Merchandising North Carolina Sweet Potatoes
The COVID-19 pandemic set back merchandising efforts for North Carolina sweet potatoes and other fresh commodities, notes CoCo Daughtry. But the communications specialist for the North Carolina SweetPotato Commission notes that it’s a good time to get onboard again with retail displays.
Her advice for boosting sweet potato displays is a front-and-center location for clean, well-lit displays.She noted that lighting is important for sweet potatoes because “they’re the same color as the ground,” making illumination important for highlighting the product. A display “could be as simple as placing 40-pound cartons stacked by the bin to catch the eye of the consumer.”
Retailers often promote sweet potatoes when a fresh crop comes into season. That is effective for North Carolina sweet potatoes, which first are fresh into the market each year about August or September. But, Daughtry emphasizes that sweet potatoes maintain condition and appearance throughout the year, so high quality product is available far beyond the beginning of harvest.
Daughtry notes the North Carolina SweetPotato Commission’s website offers 17 pages of sweet potatoes recipes, including recipes for consumers, foodservice, athletes and dietitian-approved recipes.
Troy Bland, CEO of Bland Farms, Glennville, GA, said merchandising opportunities are key to his firm’s marketing operations.
Via an email interview, he says Bland Farms “strives to keep things exciting for our retailers to help drive sales. We think that signage for sweet onions at the retail level is very important, so we offer a variety of POS material that can be used leading up to and during Vidalia season. We also offer our retail partners advanced pricing when needed, to support advertising either in print or digital. Using our display bins, which hold 40 pounds of sweet onions, in the produce department really helps drive sales.”
Bland Farms’ “high graphic packaging with recipes for consumers, cross-merchandising opportunities with our Vidalia Brands items like Sweet Onion Petal Snacks, Blossom Sauce and Batter Mix and implementing the POS material” also helps drive sales, he says. “We love collaborating with our retailers to customize programs for their customers and have the marketing team and expertise to do so.”
This spring, Bland Farms announced a 2022 promotion with Will Smith, a star pitcher for the World Series Champions Atlanta Braves. Bland Farms is offering retail display contests and offering POS material for the Smith promotion, which also uses social media for fans to win autographed Will Smith baseballs and tickets to baseball games.

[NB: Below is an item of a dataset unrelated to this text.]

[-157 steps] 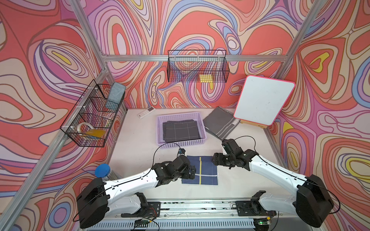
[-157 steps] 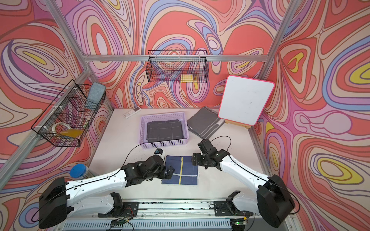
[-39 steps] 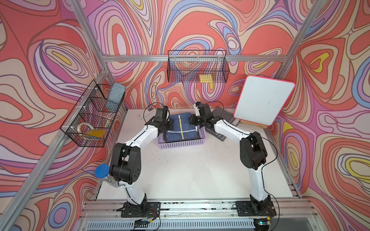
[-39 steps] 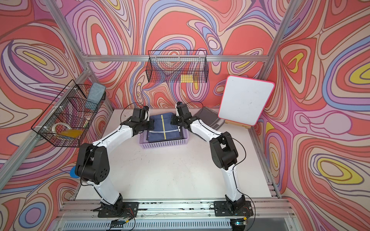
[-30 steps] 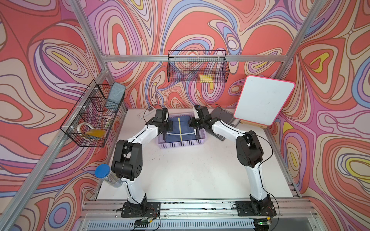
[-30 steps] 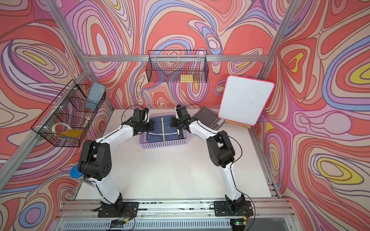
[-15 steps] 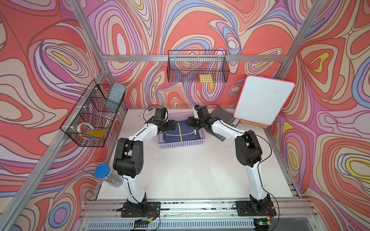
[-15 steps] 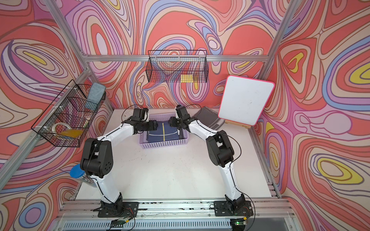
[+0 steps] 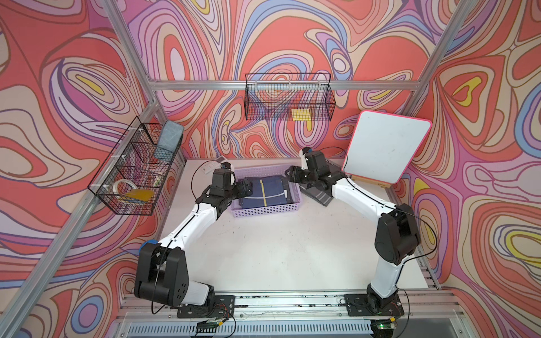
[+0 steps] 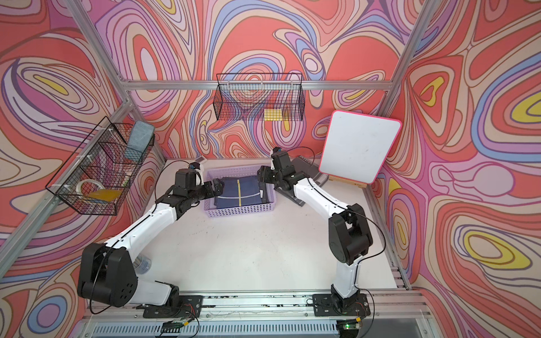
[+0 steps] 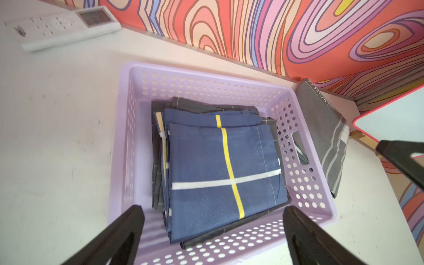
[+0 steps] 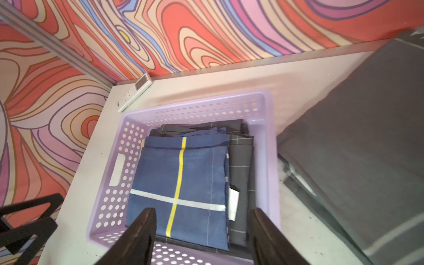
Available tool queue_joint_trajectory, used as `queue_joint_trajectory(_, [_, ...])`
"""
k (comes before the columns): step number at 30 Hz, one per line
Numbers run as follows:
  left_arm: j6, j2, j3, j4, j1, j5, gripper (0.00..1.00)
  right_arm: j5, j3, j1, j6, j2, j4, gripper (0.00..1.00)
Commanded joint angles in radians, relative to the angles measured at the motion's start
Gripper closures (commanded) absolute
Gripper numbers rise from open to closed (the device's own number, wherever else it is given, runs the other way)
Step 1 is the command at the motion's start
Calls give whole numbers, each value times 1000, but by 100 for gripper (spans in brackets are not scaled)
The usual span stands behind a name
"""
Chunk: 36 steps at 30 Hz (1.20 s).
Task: Put the folded pillowcase in the basket
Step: Place the pillowcase in the basket, then move the pillowcase to the center of the board.
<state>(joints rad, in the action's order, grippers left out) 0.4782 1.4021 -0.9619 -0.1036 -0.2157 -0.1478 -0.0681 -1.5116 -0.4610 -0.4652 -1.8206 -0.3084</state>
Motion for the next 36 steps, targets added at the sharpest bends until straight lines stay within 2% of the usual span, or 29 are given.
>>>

Bland notes Smith is a Georgia native, “so he knows and loves our Bland Farms Vidalia (brand) sweet onions. The Blands also love baseball. The start of baseball season ties in perfectly with the start of Vidalia season.”
Southeast Produce Council
Offering advice on promoting fresh produce from the southeastern U.S., Raina Nelson, chairman of the board of the Southeast Produce Council Inc., says the council’s “Southern Exposure and Southern Innovations trade shows are the perfect platforms to connect growers and buyers.”
The nonprofit trade association has “a vision to be the premier resource for increasing fruit and vegetable consumption,” Nelson adds, “and we accomplish that mission throughout the year by creating value for our stakeholders through strong connections to conduct business according to their needs and objectives.”